Maintaining consistent bath composition in electroplating processes is vital to ensure product quality and operational efficiency. During the electroplating process, inconsistent plating bath composition can lead to defects and increased operational costs. Defects in electroplated components have far-reaching consequences including high rework costs, production losses, and customer returns due to premature wear or corrosion [1].
Zinc-nickel (Zn/Ni) coatings are renowned for their superior corrosion resistance. They offer five to six times greater protection than that of pure zinc coatings [2,3]. This makes them particularly valuable in automotive, aerospace, and marine applications. However, achieving and maintaining the optimal Zn/Ni ratio is challenging, especially with traditional monitoring methods like wet chemistry, AAS (atomic absorption spectroscopy), or ICP-OES (inductively coupled plasma optical emission spectroscopy). These methods are time-consuming and provide delayed results.

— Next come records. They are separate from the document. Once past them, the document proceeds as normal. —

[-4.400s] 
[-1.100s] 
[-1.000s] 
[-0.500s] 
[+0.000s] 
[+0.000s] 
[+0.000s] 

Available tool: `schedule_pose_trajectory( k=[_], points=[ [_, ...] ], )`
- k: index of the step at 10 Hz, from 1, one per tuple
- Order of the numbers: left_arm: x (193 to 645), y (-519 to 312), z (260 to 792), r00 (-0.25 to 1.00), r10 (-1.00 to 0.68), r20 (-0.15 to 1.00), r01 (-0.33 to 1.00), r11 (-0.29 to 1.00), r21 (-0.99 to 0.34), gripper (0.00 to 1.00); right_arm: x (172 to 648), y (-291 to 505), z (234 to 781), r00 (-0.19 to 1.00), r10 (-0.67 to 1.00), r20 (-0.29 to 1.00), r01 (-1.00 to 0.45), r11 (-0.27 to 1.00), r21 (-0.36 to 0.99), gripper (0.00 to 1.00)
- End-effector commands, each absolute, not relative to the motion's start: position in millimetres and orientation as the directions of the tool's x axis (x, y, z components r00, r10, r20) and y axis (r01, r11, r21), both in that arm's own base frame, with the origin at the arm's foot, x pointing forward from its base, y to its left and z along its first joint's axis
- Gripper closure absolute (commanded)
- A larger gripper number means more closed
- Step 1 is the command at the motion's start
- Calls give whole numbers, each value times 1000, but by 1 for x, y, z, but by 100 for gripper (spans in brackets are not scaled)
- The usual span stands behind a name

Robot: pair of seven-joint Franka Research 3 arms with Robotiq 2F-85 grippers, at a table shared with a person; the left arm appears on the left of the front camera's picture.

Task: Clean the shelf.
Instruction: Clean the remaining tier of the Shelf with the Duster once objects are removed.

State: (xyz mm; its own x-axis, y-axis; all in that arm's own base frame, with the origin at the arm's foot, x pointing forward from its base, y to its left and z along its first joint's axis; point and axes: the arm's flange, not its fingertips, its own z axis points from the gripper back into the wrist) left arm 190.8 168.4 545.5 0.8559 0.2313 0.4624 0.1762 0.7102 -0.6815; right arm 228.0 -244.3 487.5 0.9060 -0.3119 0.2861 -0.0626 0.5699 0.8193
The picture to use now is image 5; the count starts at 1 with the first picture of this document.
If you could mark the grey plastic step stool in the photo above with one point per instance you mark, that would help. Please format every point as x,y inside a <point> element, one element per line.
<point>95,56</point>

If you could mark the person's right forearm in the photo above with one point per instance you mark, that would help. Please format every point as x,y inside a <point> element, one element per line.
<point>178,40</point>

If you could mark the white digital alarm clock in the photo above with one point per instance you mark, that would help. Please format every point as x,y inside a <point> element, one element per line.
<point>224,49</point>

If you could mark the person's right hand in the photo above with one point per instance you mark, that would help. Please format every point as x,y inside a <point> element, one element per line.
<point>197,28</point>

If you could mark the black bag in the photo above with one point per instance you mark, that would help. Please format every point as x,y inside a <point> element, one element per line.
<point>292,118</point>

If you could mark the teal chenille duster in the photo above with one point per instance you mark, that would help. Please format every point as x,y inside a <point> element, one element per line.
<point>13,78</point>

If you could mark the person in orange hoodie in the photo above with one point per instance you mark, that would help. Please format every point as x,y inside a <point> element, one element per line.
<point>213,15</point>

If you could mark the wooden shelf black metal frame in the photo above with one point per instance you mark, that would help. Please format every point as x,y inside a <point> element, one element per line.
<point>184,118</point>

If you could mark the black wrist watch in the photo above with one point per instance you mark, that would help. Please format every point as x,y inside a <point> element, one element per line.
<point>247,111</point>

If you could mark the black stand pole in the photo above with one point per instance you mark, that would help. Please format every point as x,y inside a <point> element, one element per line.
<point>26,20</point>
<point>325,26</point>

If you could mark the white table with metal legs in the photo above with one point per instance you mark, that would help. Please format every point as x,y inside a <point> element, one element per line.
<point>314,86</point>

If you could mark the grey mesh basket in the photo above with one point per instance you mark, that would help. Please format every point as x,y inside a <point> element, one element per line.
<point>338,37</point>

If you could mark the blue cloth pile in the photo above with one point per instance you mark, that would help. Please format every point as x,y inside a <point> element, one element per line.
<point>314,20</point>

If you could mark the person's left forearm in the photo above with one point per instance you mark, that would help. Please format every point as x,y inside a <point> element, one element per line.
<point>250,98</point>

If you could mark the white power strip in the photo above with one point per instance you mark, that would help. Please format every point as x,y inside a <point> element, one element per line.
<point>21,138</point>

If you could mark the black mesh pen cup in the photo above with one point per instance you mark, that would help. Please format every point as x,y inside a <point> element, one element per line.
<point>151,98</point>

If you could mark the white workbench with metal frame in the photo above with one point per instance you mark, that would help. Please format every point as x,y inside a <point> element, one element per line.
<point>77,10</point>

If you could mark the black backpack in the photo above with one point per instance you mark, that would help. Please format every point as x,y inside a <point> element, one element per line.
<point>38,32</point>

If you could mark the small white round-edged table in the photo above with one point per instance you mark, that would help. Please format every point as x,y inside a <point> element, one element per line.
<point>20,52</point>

Metrohm offers the 2060 XRF Process Analyzer to address these challenges. This process analyzer uses X-ray fluorescence (XRF) to enable continuous monitoring of elemental concentrations within the plating bath, providing real-time data that guides precise chemical dosing.

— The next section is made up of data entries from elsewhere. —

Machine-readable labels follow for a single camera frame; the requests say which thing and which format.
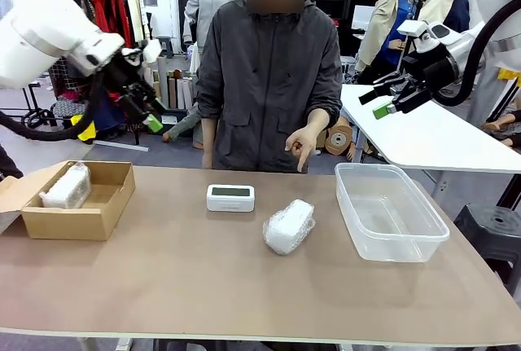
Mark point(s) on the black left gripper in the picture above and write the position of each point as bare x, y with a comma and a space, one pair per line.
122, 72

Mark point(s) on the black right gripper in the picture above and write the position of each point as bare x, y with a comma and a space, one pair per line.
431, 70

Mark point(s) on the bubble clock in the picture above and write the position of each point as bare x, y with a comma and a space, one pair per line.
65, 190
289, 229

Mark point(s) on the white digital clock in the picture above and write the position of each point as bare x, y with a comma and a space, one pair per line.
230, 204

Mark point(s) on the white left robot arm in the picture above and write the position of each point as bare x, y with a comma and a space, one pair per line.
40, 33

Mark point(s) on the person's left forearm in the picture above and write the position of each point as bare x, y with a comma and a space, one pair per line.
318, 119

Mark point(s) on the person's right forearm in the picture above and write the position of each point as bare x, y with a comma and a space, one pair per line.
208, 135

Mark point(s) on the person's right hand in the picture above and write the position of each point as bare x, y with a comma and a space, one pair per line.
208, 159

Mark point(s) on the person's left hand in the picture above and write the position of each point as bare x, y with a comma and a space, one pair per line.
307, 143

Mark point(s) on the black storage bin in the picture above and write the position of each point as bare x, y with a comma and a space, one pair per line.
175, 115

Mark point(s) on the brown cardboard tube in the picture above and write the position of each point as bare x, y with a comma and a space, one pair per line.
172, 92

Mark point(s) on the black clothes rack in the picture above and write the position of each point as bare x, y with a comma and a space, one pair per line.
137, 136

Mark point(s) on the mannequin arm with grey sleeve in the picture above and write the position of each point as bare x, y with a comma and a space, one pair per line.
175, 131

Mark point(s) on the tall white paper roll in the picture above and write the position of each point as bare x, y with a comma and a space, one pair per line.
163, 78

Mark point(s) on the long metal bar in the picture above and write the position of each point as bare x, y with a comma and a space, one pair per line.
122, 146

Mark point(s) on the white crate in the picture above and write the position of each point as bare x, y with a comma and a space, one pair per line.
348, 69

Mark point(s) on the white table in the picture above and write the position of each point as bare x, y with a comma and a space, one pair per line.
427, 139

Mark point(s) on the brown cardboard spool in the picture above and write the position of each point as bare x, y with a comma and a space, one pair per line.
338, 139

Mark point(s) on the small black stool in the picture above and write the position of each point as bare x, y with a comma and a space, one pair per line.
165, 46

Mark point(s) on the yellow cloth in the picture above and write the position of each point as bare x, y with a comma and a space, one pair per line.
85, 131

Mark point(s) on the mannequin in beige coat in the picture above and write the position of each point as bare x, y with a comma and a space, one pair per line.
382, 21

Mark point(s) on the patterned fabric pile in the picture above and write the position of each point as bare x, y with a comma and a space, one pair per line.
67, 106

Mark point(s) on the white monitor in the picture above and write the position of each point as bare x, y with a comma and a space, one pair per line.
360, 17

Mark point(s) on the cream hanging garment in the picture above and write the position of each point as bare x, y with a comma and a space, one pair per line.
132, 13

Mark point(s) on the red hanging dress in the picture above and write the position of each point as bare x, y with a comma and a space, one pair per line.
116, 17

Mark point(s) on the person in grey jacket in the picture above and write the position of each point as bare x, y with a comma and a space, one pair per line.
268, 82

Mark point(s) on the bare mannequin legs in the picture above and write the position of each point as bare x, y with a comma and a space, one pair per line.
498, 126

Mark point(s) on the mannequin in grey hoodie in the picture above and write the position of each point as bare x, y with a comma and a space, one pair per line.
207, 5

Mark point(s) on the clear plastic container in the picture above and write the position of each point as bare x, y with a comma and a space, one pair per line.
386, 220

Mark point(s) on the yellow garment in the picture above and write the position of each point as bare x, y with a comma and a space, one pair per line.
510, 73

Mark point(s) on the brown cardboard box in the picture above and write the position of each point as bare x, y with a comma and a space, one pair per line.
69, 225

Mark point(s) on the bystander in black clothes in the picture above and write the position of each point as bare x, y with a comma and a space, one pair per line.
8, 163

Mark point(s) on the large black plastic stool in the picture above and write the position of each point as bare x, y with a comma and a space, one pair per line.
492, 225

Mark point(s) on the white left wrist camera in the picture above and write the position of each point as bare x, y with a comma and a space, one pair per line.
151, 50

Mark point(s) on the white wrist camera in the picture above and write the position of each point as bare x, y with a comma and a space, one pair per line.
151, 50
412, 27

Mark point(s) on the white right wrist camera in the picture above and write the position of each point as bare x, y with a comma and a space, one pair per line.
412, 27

Electroplating is a technique that uses electrical current to apply a thin coating of one material, such as nickel or zinc, onto the surface of another material, such as copper. Zinc and zinc-based alloys, such as zinc-nickel (Zn/Ni), are commonly used to protect steel from corrosion. Zn-Ni alloys are especially popular, as they offer a corrosion resistance that is greater than that of pure zinc [2,3].
Both alkaline and acidic Zn/Ni baths are commonly used for electroplating (Figure 1). Each bath type offers unique advantages depending on the application [4]. Alkaline Zn/Ni baths are known for producing highly uniform coatings with good throwing power, making them ideal for complex-shaped components. On the other hand, acidic Zn/Ni baths offer higher deposition rates and can deliver smooth, bright finishes that are often preferred for aesthetic applications [4].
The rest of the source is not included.